OFA-Sys / gsm8k-ScRel

Codes and Data for Scaling Relationship on Learning Mathematical Reasoning with Large Language Models
https://arxiv.org/abs/2308.01825
212 stars 16 forks source link

Questions about RFT Inference #6

Closed waterhorse1 closed 1 year ago

waterhorse1 commented 1 year ago

Thanks for this great work. I have two questions: the first one is that the generation code for 7b/13b seems to be missing. The second is about the specific hyperparameter settings. The default hyperparameters set in single_inference_30b.py are not reasonable for generating different reasoning paths.

Thank you for your help!

GanjinZero commented 1 year ago

You want to check group_7b_13b.sh. We have discussed in the paper, if you use temp=0.7 for 33b, you will generate like 2 different paths for 100 sampling times.
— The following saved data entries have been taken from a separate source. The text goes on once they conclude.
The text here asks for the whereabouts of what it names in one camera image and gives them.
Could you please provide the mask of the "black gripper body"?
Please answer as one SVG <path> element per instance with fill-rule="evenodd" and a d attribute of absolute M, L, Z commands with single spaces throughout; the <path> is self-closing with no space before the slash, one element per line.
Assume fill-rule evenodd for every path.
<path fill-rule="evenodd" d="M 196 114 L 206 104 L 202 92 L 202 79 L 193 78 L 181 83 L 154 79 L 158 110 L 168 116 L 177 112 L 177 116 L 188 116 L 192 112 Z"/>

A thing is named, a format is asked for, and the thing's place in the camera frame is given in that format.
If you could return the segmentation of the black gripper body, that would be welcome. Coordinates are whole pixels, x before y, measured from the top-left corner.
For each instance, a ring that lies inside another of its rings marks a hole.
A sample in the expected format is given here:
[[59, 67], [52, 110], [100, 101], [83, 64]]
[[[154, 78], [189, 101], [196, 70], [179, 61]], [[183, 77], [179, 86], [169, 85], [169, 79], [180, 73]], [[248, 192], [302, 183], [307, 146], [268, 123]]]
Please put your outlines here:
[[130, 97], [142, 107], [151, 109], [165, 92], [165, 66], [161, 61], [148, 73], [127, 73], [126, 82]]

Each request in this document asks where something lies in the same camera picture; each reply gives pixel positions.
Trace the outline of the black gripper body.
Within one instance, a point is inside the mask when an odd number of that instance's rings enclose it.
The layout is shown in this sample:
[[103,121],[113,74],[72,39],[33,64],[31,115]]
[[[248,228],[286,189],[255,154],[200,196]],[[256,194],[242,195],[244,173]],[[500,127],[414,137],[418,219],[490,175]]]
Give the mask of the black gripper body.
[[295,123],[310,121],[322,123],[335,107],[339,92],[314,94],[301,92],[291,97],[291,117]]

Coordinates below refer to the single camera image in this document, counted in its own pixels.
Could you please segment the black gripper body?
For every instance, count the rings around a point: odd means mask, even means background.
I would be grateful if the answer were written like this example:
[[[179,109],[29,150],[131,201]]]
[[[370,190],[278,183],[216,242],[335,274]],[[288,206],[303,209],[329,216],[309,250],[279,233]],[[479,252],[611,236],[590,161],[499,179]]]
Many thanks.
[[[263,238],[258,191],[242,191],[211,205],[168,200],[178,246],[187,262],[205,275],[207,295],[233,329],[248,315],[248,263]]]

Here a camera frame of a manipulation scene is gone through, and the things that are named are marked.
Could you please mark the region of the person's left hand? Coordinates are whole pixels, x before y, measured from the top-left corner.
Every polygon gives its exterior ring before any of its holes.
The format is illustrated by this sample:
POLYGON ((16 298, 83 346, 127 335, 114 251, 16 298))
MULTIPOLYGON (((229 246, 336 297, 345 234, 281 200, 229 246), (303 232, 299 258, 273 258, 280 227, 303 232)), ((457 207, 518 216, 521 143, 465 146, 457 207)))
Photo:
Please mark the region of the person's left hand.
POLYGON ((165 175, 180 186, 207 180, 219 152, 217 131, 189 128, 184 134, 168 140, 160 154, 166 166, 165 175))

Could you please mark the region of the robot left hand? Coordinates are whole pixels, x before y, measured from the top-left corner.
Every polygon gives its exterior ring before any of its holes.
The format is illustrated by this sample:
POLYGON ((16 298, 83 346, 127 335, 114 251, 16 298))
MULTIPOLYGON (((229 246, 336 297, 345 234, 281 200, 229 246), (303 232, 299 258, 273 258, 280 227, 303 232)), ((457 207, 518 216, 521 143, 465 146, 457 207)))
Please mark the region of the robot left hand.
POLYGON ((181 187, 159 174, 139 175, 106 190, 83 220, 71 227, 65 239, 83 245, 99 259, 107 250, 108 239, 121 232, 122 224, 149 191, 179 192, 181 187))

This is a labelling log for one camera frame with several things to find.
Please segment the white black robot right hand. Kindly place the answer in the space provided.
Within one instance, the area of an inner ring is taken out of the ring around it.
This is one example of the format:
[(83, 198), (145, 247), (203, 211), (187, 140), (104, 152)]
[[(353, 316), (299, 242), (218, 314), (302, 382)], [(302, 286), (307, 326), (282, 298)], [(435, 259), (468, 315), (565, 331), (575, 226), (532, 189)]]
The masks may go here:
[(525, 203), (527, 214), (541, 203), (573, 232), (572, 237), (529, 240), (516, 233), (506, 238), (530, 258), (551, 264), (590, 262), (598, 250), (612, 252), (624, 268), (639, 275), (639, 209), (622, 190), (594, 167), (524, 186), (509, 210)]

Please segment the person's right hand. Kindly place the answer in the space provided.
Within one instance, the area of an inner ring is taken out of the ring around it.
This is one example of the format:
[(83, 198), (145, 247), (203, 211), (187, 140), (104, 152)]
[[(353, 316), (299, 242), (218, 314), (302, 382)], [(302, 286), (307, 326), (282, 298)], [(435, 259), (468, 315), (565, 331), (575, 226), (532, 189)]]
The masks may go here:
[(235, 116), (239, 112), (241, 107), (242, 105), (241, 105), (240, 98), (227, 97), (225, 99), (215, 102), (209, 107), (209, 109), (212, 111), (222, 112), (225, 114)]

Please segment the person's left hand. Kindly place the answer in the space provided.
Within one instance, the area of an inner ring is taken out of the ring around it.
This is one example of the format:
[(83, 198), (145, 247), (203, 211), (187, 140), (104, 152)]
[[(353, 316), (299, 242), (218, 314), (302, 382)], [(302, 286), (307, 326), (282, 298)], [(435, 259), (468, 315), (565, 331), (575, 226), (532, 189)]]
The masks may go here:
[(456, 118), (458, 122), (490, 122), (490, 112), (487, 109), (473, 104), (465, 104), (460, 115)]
If you use temp=1.0, you will have 4 different paths for 100 sampling times.

GanjinZero commented 1 year ago

I will upload gen_train.sh later.

waterhorse1 commented 1 year ago

@GanjinZero What kind of decoding strategy are you using, direct sampling or beam search?

GanjinZero commented 1 year ago

sampling

waterhorse1 commented 1 year ago

thanks for your answer! I will close the issue.